> _Task item_
Exact copies of the lines from the one with "# paths use fill-rule evenodd" through the last line of the entries, and no pictures, make up the answer.

> _Task inputs_

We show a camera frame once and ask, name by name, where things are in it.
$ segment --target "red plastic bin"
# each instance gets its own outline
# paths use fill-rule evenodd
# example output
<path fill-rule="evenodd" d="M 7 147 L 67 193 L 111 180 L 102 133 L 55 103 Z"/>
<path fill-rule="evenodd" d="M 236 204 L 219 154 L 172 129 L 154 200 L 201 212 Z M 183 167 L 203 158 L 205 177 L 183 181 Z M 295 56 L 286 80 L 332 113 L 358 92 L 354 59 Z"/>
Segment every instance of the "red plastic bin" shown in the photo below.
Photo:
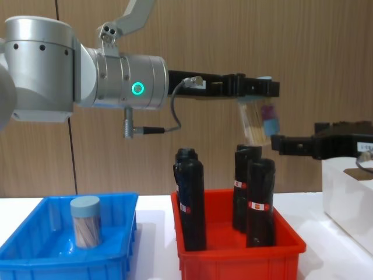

> _Expected answer_
# paths use fill-rule evenodd
# example output
<path fill-rule="evenodd" d="M 7 147 L 67 193 L 111 180 L 102 133 L 55 103 Z"/>
<path fill-rule="evenodd" d="M 236 204 L 219 154 L 172 129 L 154 200 L 201 212 Z M 183 167 L 203 158 L 205 177 L 183 181 Z M 295 56 L 286 80 L 332 113 L 358 92 L 354 59 Z"/>
Segment every instance of the "red plastic bin" shown in the photo below.
Photo:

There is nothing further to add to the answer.